I'd like to thank you for taking a look at my question. I've looked through the forum and have found bits and pieces of my solution, but can't find exactly what I'm looking for.

I'm not a professional, I'm a weekend Do-it-Yourself guy. I feel like it's better to invest the time and money and learn the task in case it comes up again. This one has me at my wits end, and I'm afraid of making a mistake and covering it up only to find 10 years from now I screwed up.

When this house was built in the early 70's, it was done in a hurry and on the cheap. The tub was finished with drywall and covered with mastic and tiled. And a few years ago, I noticed a leak downstairs that led me to this tub. Once I started into the repair I ended up tearing it all out.

You will note that my pdf sketch shows how the tub is now, after I added furring strips. The durock is not installed, I'm considering how to do it

You might ask why I installed furring strips: the tub was installed crooked, and in places 1/2" away from the studs.
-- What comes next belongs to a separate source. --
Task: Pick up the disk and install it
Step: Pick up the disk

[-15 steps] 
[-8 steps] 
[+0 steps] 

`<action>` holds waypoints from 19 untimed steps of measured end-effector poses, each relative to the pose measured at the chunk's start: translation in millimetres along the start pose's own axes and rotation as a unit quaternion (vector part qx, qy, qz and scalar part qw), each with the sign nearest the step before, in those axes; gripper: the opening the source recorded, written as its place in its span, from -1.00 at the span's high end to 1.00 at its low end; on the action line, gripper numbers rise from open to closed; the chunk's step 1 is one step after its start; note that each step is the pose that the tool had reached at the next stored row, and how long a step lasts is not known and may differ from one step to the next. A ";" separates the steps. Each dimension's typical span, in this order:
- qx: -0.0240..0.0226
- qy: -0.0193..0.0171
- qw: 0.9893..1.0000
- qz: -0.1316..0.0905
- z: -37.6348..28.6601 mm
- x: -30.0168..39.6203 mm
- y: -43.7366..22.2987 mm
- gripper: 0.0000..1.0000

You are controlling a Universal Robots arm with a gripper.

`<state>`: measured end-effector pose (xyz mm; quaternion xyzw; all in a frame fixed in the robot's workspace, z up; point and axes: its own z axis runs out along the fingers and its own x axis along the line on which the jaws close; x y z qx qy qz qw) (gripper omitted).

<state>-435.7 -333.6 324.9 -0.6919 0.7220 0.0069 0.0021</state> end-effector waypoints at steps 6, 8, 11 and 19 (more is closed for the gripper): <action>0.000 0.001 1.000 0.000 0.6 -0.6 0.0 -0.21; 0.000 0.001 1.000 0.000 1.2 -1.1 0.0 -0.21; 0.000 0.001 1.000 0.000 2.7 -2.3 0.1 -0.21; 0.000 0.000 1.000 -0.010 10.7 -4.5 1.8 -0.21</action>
I wanted the back side of the durock to be within the flange of the tub.

Sorry if I'm adding unnecessary details, I'm new to this..

I'm at a point where I can't put off installing the durock any longer, but I can't figure out how to seal it. I will be using Laticrete Hydroban to seal the face of the durock, but I'm worried about the area nearest the tub. My understanding is this is usually sealed with silicone after the tile is installed. I'd like an extra layer of protection.

My idea, and please comment, is to bring the durock down to 1/4" above the tub, and seal it using Sikaflex sealant. But Sika doesn't exactly recommend using it on tubs.

I am eager to hear your comments and suggestions. I should probably pause before I write a novel. I will post more photos as the project moves along.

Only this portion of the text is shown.